Ending the war means ending the conflict - which at root means taking away either the motivation or the capability of the various anti-Karzai government forces to continue to fight. Motivation can only be addressed by reaching a settlement acceptable to all of the factions within Afghanistan, including the Taliban and the various warlords and drug lords populating the countryside. Whether a power-sharing arrangement exists (even in theory) that could satisfy all of those parties simultaneously is an open question, but the fact that there has been very little serious effort to pursue one - combined with the fairly extreme demands of some parts of the Taliban - suggests that this road is blocked. So much, then, for resolving the conflict by negotiated settlement.

The only other choice is to take away the capabilities of the anti-Karzai forces. But this, too, is a strategy with a poor track record. The US and its NATO allies have been there in force for 10 years - recently, with a "surge" of extra forces. Despite concerted and significant efforts, there has been little progress in ending the war by beating the other side(s) into submission. The Soviets, with much less regard for human life than we have, tried for 10 years to do the same in the 1980s and failed. Military force can probably prevent a Taliban victory, but it cannot take away the Taliban's ability to continue to fight.

So what is the goal of this new plan? To have Afghan government forces capable of continuing the fight on their own by the end of 2013. I haven't seen the word used yet, but this feels an awful lot like "Vietnamization" redux. We've acknowledged that the war is essentially stalemated - neither side can escalate to victory at an acceptable cost. But the stalemate doesn't hurt either side enough to want to make painful compromises - either that, or some (or all) sides don't believe negotiations would produce a solution.

Either way, the Obama administration is in as untenable a position as the Nixon administration was in 1972. The American public wants out - not to the point that hundreds of thousands have marched on Washington yet, but the political and fiscal constraints are significant. Continuing the war promises no hope of changing anything for the next 10 years.

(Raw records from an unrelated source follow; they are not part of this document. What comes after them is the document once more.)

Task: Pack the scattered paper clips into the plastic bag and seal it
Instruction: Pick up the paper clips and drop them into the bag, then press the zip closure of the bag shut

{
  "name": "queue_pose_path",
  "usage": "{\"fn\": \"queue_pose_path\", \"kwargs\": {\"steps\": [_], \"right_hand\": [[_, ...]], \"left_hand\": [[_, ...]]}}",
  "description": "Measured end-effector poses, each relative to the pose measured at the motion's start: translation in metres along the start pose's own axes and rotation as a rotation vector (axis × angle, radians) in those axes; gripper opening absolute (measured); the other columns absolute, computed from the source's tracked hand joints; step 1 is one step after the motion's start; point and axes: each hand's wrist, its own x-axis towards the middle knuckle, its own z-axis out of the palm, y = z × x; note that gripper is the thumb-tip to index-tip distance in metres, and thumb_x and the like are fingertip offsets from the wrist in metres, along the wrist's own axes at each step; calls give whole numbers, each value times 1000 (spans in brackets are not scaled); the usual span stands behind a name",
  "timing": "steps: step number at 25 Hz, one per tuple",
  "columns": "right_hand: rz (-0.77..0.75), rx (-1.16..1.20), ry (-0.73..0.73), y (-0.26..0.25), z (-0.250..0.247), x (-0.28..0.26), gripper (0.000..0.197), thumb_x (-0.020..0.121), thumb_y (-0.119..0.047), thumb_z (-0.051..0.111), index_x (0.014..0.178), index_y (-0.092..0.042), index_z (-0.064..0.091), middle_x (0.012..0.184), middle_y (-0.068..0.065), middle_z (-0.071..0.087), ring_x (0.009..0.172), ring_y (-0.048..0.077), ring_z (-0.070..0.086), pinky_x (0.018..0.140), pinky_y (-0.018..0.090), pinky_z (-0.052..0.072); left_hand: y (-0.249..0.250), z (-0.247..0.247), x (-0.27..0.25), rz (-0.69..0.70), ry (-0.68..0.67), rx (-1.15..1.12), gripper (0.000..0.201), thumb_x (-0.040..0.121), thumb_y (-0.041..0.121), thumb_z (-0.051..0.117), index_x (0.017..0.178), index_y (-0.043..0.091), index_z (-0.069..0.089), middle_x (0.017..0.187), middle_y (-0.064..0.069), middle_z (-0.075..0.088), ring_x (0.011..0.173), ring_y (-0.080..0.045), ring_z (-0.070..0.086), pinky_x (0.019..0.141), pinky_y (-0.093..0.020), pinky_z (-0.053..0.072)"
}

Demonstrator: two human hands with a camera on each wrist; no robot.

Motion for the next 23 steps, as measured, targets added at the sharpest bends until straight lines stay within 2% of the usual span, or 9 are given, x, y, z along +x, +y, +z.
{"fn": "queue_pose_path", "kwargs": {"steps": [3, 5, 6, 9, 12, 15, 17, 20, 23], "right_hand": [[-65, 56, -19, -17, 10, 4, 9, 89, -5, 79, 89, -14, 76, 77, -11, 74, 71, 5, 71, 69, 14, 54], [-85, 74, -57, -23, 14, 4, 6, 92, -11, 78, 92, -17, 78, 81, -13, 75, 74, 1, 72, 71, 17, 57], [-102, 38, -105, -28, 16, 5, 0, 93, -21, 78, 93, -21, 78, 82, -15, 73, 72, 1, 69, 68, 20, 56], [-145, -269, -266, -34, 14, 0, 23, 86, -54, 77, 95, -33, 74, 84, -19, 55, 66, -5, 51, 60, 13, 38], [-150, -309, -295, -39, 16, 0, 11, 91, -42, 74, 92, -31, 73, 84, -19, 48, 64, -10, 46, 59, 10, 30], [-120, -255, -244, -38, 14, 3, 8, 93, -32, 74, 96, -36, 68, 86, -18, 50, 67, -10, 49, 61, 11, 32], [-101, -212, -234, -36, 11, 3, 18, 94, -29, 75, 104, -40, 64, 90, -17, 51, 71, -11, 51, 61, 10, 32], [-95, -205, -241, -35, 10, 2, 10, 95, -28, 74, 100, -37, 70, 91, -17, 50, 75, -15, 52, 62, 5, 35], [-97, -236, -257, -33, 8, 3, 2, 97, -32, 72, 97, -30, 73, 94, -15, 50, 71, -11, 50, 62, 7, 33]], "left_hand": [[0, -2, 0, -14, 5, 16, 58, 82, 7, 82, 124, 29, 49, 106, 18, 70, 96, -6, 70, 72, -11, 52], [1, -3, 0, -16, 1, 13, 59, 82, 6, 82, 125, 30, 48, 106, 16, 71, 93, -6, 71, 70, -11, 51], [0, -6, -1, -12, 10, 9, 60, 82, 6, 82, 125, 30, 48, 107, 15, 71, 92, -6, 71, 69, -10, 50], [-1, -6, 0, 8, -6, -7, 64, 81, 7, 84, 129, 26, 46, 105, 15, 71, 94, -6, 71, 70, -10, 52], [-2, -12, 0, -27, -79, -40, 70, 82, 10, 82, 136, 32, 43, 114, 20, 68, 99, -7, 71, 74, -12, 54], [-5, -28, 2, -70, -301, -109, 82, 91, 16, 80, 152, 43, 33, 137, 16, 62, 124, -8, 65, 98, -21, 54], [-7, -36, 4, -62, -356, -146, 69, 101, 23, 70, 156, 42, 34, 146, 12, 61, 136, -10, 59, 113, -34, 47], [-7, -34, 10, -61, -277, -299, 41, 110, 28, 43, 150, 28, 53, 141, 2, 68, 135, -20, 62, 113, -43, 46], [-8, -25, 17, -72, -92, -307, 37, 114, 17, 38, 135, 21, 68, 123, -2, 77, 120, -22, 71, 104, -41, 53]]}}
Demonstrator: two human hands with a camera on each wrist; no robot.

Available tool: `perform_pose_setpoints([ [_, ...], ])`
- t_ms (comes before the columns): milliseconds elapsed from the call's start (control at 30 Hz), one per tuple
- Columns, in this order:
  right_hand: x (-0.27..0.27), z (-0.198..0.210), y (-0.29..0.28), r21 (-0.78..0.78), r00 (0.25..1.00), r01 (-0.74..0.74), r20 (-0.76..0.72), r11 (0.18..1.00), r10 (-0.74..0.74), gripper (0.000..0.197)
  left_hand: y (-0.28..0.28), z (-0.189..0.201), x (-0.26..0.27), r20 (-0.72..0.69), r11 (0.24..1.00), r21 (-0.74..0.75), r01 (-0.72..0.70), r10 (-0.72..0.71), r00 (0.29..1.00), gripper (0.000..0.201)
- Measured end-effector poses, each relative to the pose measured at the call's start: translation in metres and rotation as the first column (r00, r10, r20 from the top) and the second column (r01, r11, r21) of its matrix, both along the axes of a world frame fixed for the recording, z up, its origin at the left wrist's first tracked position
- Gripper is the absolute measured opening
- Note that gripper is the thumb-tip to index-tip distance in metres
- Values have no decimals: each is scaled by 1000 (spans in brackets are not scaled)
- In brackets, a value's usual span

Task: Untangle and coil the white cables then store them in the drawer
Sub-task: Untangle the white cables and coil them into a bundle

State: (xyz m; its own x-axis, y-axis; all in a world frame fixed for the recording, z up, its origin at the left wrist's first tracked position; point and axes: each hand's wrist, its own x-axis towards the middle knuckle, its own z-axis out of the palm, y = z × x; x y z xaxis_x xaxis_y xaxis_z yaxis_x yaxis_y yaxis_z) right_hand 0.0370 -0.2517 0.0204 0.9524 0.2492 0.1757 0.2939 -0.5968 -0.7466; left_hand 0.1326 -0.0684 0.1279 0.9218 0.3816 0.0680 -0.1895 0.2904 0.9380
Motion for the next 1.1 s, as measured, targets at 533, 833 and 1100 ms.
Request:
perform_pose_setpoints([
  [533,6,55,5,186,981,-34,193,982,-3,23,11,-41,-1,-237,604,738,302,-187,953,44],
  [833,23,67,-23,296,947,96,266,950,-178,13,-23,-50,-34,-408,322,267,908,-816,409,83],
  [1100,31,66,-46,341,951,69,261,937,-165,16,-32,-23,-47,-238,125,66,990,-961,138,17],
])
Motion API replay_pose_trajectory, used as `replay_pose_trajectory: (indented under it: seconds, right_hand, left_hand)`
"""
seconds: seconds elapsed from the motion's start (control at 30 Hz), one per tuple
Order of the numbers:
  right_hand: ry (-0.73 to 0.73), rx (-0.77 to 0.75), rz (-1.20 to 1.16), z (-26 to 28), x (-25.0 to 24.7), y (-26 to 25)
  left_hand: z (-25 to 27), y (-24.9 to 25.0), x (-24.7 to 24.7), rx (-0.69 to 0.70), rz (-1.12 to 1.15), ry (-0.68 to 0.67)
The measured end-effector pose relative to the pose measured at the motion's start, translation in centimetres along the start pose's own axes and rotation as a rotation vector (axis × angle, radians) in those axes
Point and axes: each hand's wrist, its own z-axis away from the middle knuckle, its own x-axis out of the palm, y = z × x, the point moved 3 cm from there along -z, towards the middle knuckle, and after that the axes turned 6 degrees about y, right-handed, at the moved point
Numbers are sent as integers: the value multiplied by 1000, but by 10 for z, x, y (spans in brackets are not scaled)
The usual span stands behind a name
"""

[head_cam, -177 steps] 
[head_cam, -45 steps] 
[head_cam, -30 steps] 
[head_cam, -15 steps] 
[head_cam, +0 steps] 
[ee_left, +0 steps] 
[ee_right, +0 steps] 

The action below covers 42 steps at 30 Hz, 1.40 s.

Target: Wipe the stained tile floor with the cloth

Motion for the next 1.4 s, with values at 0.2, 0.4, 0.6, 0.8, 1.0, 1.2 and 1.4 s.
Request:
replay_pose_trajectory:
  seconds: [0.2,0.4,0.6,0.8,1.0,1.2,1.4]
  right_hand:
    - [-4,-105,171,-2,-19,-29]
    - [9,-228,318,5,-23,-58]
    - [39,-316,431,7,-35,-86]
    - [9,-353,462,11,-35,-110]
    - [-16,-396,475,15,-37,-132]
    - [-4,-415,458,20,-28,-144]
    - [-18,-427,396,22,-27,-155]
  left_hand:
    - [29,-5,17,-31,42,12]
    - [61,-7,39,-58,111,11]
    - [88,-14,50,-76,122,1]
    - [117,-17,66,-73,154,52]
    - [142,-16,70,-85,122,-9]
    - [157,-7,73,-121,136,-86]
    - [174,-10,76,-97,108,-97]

But there's no way in the near term (or even the medium term) to produce an outcome significantly different from the status quo.

So the only rational strategy is cut your losses and leave, papering over the departure with words about "peace with honor" or "a plan to responsibly wind down the war". If Obama wins a second term, he may face a Saigon 1975 moment if the Taliban overrun Kabul and reassert control over the center of the country. Or that point may come later - if at all. The country may just limp along through another 10 or 20 years of internecine civil war, while continuing to serve as a base for drug lords and potential terrorists.

I don't have much criticism for what NATO is trying to do right now - they're in a difficult (if not impossible) solution. As much as we wanted to believe in 2001 that we could remake Afghanistan so that it never again be a haven for terrorists, that may be beyond our reach - a desperate hope generated from the grief and shock of 9/11. What we have gotten instead is yet another lesson in the limits of power.

Just don't call it "ending the war" or "conflict resolution". If we're honest, we'll call it what it is - leaving.